▸ **EXERCISE INSTRUCTIONS**:
In the listing below, find the line that contains "Where can you see the white television" and the line that contains "Where can you see the white floral". Quote both and every line between them, exactly, and nothing more.

▸ **PROVIDED RECORDS**:
[Start of Attachment]
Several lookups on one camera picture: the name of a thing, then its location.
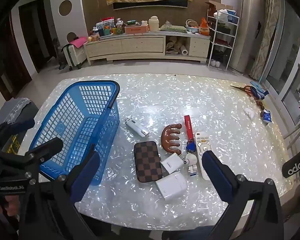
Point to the white charger plug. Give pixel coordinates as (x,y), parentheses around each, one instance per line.
(171,163)

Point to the blue plastic basket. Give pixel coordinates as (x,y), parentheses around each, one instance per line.
(77,130)

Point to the orange plastic bag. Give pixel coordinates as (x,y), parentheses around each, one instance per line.
(204,28)

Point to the person's dark blue pants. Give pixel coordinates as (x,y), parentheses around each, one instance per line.
(187,233)

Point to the black television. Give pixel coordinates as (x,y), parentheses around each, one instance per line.
(150,5)

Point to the pink folded mat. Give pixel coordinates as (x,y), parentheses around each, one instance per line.
(78,42)

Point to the pink storage box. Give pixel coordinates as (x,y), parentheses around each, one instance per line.
(136,29)

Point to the grey sofa stool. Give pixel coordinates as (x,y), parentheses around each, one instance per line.
(12,110)

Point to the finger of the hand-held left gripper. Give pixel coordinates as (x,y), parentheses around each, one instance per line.
(22,126)
(47,146)

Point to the blue patterned cloth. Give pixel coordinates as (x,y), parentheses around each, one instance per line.
(259,93)

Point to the white suitcase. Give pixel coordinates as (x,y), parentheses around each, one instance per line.
(75,56)

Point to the white rectangular box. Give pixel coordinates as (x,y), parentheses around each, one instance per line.
(171,186)

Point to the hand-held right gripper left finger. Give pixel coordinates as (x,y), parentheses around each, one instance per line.
(88,177)

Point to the person's left hand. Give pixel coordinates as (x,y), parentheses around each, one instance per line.
(11,205)

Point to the blue flat mop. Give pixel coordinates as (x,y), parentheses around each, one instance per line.
(258,85)

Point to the cream lidded jar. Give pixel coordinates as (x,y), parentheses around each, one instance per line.
(154,24)

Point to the green embroidered cushion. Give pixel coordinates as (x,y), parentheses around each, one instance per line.
(172,28)

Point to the white slim handheld device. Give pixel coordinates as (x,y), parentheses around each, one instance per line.
(136,127)

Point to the white dog figurine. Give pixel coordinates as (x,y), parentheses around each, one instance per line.
(191,162)

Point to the white paper roll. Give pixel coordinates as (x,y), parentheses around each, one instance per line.
(185,51)

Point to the beige curtain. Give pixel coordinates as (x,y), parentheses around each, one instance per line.
(267,30)

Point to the cream tv cabinet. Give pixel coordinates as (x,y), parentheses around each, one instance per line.
(140,46)

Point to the cardboard box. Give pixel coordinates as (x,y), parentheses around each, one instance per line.
(216,6)

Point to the white metal rack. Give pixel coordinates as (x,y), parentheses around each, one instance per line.
(222,42)

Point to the black bag yellow print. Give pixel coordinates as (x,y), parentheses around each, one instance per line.
(11,143)

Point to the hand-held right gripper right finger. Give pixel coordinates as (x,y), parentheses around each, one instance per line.
(216,175)

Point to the brown checkered wallet case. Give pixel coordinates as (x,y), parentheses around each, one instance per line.
(147,161)

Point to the blue and white packet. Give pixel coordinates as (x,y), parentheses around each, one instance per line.
(266,117)

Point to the white remote control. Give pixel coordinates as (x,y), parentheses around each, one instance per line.
(202,147)

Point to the black item white print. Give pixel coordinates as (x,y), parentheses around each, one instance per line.
(297,165)

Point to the brown wooden massage comb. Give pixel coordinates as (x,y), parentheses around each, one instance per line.
(171,137)

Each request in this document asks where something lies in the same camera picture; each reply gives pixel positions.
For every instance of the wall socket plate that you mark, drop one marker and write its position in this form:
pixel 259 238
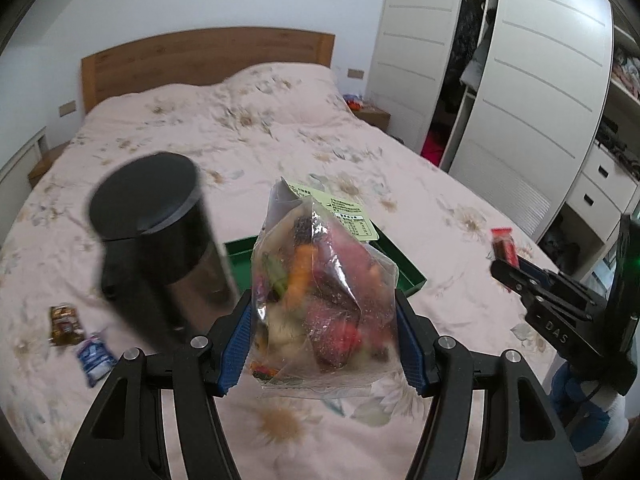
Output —
pixel 67 108
pixel 355 73

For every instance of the brown crinkled snack packet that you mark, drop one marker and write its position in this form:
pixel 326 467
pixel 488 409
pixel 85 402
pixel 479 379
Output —
pixel 65 325

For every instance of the blue and white snack packet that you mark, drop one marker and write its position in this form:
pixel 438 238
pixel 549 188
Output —
pixel 95 360

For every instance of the person's right forearm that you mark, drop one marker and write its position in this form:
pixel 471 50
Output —
pixel 580 400

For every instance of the black and copper lidded canister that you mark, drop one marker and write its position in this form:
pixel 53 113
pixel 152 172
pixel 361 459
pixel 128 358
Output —
pixel 155 240

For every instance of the clear bag of mixed snacks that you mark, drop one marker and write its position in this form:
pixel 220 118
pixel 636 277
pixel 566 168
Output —
pixel 325 300

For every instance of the bed with floral sheet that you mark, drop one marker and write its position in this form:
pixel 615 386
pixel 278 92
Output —
pixel 250 160

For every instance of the floral pillow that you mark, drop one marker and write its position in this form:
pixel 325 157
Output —
pixel 285 90

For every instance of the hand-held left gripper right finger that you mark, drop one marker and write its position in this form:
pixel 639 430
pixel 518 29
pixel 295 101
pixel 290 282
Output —
pixel 412 355

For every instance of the white wardrobe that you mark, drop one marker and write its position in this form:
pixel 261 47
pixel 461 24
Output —
pixel 530 110

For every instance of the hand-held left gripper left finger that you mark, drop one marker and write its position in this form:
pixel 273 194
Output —
pixel 235 350

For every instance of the wooden headboard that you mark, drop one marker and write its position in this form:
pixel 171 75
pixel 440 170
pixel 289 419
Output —
pixel 200 60

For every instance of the green cardboard tray box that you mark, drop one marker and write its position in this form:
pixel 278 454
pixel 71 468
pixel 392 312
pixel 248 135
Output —
pixel 240 260

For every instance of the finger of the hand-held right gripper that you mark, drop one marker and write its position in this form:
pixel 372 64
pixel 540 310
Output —
pixel 537 274
pixel 510 275

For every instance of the wooden bedside table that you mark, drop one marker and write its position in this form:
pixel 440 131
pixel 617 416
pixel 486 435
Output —
pixel 45 165
pixel 375 117

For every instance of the red candy bar packet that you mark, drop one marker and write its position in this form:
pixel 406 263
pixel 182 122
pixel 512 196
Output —
pixel 504 245

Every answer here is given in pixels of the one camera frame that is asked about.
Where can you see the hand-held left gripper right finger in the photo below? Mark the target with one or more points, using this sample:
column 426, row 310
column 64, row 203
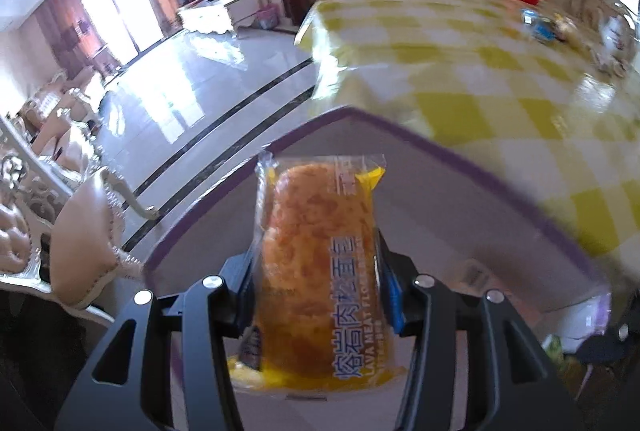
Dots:
column 395, row 306

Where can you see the large bright window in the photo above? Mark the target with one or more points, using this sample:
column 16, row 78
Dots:
column 110, row 11

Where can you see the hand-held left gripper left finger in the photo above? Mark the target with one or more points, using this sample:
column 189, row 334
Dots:
column 235, row 291

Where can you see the white ornate sofa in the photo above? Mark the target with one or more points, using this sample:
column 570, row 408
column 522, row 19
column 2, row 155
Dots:
column 30, row 191

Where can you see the pink basket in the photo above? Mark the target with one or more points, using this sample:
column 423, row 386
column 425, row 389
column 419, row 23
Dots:
column 265, row 16

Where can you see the blue striped snack packet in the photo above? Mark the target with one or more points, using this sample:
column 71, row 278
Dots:
column 540, row 27

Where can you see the white television cabinet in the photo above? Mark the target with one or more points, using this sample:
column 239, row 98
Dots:
column 215, row 11

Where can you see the white floral teapot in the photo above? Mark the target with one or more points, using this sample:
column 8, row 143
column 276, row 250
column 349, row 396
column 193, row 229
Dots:
column 615, row 36

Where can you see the orange bread packet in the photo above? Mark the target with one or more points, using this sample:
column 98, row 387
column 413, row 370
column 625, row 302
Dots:
column 310, row 261

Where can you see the white ornate tray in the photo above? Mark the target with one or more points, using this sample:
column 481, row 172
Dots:
column 590, row 1

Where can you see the white box purple rim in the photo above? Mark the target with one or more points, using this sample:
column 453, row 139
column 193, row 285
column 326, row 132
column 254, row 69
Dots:
column 450, row 221

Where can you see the cream padded ornate chair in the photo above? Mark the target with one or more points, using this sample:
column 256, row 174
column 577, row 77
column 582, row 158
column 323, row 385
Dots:
column 90, row 236

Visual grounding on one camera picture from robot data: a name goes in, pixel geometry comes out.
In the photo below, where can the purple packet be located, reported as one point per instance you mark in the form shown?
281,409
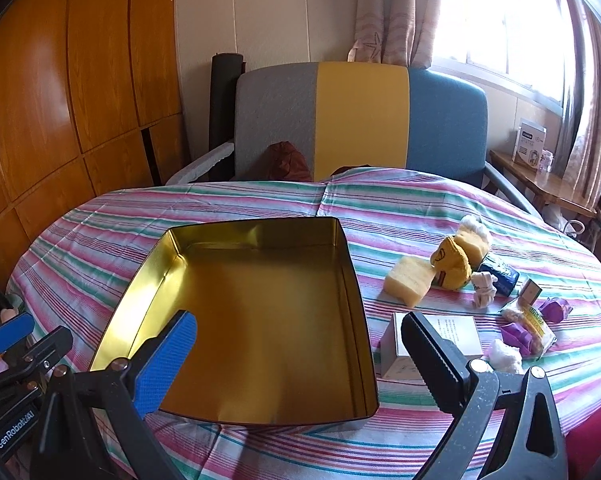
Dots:
517,335
555,309

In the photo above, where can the cream paper carton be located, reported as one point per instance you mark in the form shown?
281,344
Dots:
[End of Attachment]
▸ **THE ANSWER**:
Where can you see the white television cabinet in the photo above? Mark the target with one or more points, using this sample:
column 239, row 98
Dots:
column 215, row 11

Where can you see the white floral teapot in the photo above? Mark the target with one or more points, using this sample:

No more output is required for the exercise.